EXERCISE REQUIREMENTS
Lines of the listing below that contain the string "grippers" are to be returned.

=-=-=

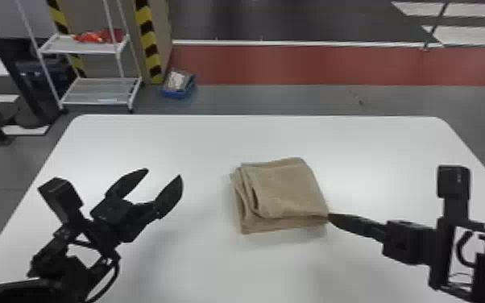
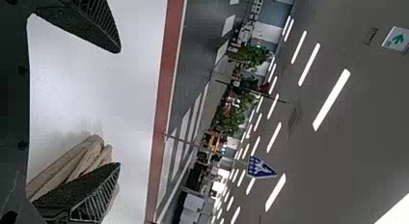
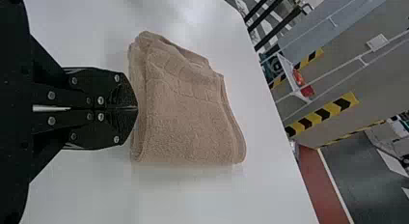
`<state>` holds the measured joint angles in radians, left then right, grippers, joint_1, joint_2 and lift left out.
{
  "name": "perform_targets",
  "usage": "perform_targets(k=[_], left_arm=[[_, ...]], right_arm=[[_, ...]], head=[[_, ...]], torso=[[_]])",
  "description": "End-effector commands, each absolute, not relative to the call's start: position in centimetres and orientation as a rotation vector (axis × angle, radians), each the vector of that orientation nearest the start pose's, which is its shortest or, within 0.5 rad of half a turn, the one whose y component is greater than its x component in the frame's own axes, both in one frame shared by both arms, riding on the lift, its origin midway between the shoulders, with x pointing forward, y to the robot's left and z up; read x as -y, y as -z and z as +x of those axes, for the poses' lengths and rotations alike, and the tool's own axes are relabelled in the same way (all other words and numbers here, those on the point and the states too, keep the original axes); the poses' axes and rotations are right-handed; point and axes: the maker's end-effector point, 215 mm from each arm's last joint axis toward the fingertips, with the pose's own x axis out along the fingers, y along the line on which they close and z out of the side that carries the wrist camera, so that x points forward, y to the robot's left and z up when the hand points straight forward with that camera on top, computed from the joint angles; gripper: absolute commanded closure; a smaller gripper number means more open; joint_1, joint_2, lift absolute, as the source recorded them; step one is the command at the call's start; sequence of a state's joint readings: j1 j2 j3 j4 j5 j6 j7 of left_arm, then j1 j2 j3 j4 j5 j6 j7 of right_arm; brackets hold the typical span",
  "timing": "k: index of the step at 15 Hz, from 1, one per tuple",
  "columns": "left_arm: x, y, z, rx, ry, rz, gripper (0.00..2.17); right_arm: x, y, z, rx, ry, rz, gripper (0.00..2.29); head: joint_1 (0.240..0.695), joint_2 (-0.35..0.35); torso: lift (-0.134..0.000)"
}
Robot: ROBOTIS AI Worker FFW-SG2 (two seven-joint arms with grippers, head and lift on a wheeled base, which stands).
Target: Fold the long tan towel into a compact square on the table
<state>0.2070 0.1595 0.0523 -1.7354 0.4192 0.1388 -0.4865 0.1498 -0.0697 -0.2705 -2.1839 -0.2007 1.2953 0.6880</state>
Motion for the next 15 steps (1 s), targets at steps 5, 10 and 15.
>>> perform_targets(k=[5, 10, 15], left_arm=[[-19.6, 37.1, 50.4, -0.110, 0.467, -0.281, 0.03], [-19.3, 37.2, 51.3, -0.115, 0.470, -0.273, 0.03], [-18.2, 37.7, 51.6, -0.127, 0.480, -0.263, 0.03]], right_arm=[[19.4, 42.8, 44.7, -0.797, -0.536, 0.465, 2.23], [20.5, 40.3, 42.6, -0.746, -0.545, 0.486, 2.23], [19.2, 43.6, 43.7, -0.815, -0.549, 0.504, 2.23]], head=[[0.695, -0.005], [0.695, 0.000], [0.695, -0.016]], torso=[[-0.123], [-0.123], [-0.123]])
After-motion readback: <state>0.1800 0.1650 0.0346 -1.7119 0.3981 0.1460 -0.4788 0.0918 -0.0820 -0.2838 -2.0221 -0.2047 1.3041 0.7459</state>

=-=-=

RESULT FOR THIS TASK
`<state>` holds the measured joint angles in radians, left then right, grippers, joint_1, joint_2 and lift left out.
Robot: ROBOTIS AI Worker FFW-SG2 (two seven-joint arms with grippers, head and lift on a wheeled base, which stands).

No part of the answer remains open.